■ **What you have to do**:
The answer is the set of lines that include "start", copied from the data below.

[Recorded information]

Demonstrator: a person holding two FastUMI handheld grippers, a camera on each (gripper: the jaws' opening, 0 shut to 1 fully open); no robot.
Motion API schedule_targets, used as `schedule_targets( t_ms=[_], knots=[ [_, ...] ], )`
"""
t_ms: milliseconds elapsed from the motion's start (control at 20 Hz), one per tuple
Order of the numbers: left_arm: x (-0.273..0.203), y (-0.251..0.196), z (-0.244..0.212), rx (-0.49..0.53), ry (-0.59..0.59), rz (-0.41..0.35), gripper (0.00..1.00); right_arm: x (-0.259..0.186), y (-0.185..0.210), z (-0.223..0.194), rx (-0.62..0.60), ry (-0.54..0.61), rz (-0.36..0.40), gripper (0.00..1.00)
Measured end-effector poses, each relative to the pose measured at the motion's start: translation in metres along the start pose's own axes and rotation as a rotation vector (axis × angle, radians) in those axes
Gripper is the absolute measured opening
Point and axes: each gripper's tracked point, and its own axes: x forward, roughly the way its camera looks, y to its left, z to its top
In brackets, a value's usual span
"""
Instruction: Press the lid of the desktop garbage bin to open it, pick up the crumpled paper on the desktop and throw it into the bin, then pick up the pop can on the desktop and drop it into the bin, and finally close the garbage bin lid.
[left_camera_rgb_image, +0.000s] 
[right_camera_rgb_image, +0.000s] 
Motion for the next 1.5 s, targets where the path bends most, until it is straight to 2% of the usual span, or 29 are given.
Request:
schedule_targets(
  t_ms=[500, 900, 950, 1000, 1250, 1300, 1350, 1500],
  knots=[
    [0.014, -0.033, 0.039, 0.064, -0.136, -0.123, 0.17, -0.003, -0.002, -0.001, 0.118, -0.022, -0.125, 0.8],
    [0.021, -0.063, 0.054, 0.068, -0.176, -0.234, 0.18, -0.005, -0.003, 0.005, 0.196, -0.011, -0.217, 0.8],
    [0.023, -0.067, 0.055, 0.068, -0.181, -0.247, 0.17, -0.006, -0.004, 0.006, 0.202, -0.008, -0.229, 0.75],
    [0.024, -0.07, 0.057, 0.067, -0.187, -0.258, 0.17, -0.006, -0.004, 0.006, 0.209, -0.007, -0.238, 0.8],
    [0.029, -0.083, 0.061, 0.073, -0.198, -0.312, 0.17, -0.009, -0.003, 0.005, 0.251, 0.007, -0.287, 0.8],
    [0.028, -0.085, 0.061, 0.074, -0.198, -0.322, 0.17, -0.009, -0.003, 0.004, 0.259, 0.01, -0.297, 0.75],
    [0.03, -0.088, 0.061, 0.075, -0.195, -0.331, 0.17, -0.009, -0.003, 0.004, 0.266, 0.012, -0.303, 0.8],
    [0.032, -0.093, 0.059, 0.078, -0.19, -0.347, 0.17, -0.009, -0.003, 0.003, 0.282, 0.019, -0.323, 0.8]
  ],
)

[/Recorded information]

■ **Answer to this problem**:
t_ms: milliseconds elapsed from the motion's start (control at 20 Hz), one per tuple
Measured end-effector poses, each relative to the pose measured at the motion's start: translation in metres along the start pose's own axes and rotation as a rotation vector (axis × angle, radians) in those axes

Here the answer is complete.